**Data under study**.
--- --- ---

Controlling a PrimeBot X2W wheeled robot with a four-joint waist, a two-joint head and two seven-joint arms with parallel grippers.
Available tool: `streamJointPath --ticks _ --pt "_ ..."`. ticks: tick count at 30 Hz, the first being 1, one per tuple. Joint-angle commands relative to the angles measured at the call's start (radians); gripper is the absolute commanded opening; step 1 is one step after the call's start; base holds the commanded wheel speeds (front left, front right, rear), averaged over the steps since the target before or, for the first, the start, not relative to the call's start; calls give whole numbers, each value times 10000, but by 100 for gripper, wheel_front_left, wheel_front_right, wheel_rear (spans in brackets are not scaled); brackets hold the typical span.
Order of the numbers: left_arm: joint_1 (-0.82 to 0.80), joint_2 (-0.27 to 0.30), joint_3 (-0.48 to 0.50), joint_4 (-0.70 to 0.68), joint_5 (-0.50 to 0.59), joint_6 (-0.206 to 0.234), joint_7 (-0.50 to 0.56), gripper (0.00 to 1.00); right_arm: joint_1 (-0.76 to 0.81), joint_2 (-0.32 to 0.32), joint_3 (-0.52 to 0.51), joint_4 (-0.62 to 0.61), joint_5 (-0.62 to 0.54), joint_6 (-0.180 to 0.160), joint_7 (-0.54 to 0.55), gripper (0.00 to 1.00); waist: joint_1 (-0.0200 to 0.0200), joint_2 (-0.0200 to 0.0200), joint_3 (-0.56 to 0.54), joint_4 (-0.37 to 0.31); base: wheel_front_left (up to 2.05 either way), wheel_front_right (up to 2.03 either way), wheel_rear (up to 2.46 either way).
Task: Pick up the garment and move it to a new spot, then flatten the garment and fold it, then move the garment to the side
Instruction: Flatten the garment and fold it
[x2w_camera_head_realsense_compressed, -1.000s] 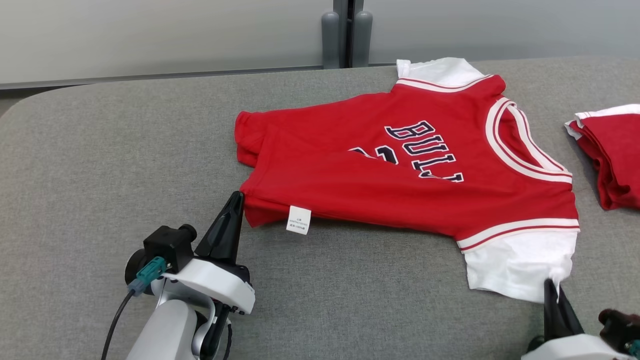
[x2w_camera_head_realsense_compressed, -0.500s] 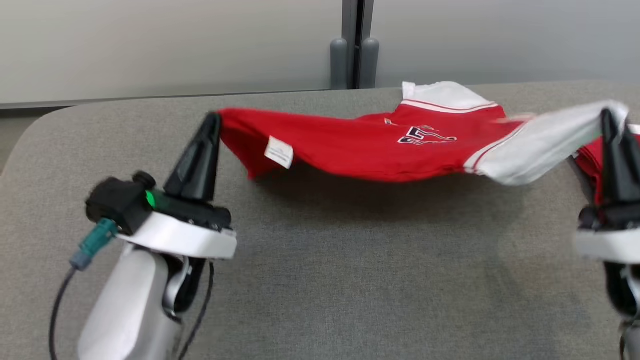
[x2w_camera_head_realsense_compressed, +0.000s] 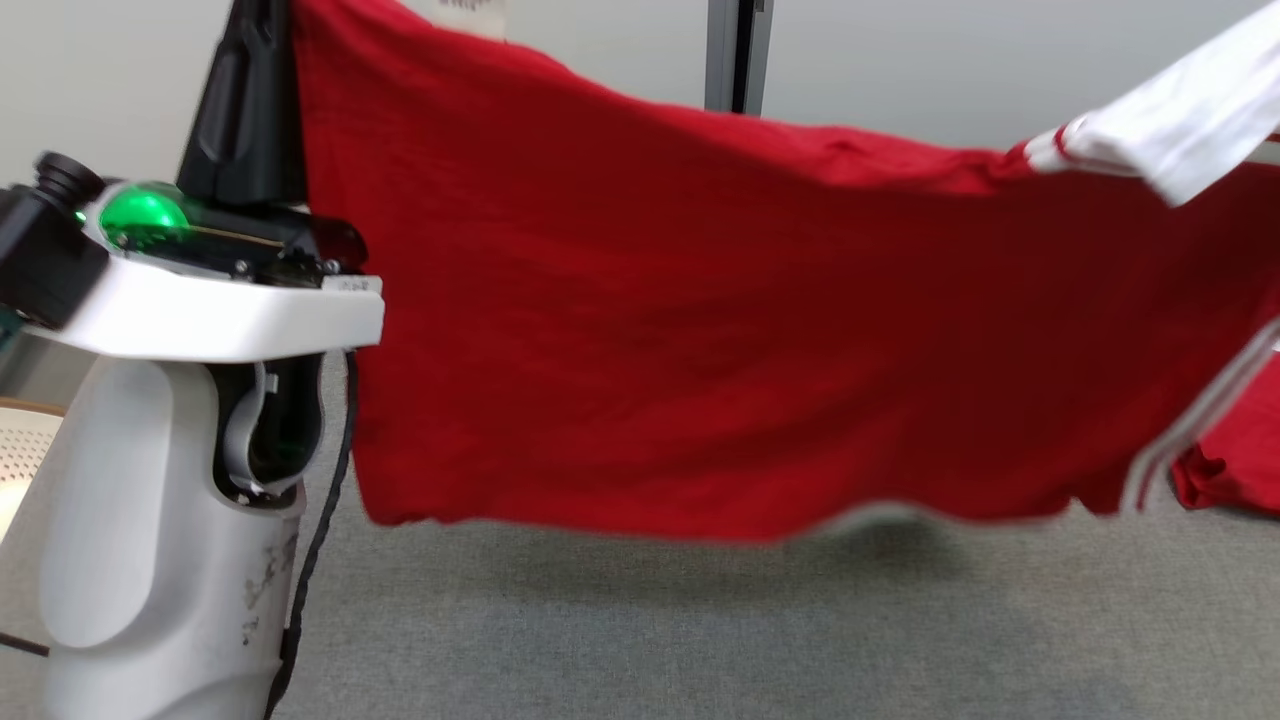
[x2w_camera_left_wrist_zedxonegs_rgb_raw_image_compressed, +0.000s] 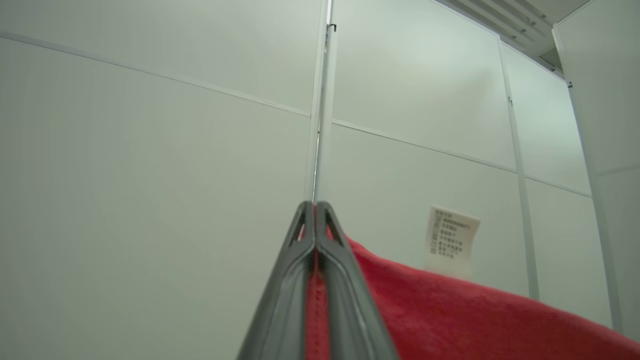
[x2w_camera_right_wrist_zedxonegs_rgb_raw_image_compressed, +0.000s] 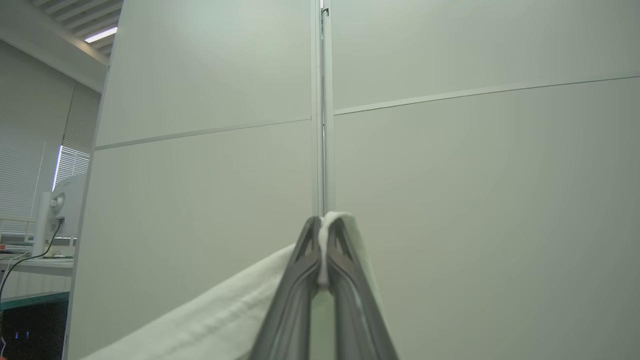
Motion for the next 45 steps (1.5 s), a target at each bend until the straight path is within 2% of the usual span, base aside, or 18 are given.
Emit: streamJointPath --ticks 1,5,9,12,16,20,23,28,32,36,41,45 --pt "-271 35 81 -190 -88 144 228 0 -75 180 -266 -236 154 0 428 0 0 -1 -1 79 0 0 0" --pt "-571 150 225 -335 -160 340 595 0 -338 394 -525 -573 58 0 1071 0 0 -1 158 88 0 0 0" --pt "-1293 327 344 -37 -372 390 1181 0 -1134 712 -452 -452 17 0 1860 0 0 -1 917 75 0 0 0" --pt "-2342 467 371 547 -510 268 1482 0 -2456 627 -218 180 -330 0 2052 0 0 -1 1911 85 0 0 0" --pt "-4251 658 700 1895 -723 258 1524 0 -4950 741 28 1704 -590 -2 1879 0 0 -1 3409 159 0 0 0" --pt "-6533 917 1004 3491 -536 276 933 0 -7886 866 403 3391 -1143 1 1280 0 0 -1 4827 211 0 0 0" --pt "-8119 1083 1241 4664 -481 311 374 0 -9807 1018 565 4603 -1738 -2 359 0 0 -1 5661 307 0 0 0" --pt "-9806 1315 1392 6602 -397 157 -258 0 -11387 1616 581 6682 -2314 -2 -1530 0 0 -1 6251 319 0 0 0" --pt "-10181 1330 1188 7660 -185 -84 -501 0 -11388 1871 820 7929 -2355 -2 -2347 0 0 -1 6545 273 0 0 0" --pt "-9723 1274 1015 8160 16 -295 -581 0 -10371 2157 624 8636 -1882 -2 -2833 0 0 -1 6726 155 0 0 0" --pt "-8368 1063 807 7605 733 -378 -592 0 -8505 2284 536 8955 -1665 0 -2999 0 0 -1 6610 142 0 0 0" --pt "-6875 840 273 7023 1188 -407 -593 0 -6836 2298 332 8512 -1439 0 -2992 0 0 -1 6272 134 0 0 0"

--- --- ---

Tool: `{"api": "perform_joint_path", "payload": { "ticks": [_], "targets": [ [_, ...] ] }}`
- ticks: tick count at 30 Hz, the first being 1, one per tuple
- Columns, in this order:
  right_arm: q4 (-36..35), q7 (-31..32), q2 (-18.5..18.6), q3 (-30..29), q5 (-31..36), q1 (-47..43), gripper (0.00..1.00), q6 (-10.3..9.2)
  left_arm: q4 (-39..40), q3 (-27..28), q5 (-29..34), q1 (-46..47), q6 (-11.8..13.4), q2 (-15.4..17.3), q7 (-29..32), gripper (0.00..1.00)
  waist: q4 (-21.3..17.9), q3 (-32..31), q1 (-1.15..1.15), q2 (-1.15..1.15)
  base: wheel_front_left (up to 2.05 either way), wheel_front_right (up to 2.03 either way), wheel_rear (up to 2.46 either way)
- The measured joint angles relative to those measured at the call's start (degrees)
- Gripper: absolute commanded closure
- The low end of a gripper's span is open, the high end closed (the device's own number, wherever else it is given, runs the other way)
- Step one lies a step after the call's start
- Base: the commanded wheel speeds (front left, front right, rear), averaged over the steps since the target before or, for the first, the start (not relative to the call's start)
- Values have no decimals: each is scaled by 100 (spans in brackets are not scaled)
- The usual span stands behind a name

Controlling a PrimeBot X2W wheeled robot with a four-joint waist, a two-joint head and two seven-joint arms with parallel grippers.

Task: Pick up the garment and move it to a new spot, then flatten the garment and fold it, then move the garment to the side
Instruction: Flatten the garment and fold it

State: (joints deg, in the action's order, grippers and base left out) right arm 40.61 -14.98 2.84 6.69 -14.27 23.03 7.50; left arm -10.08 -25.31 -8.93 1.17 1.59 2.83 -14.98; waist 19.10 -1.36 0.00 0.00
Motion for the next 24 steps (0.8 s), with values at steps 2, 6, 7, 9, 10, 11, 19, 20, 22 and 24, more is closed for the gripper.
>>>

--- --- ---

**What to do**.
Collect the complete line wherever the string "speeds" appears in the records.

**Response below**.
Available tool: `streamJointPath --ticks _ --pt "_ ..."`. ticks: tick count at 30 Hz, the first being 1, one per tuple. Joint-angle commands relative to the angles measured at the call's start (radians); gripper is the absolute commanded opening; step 1 is one step after the call's start; base holds the commanded wheel speeds (front left, front right, rear), averaged over the steps since the target before or, for the first, the start, not relative to the call's start; calls give whole numbers, each value times 10000, but by 100 for gripper, wheel_front_left, wheel_front_right, wheel_rear (spans in brackets are not scaled); brackets hold the typical span.
- Base: the commanded wheel speeds (front left, front right, rear), averaged over the steps since the target before or, for the first, the start (not relative to the call's start)

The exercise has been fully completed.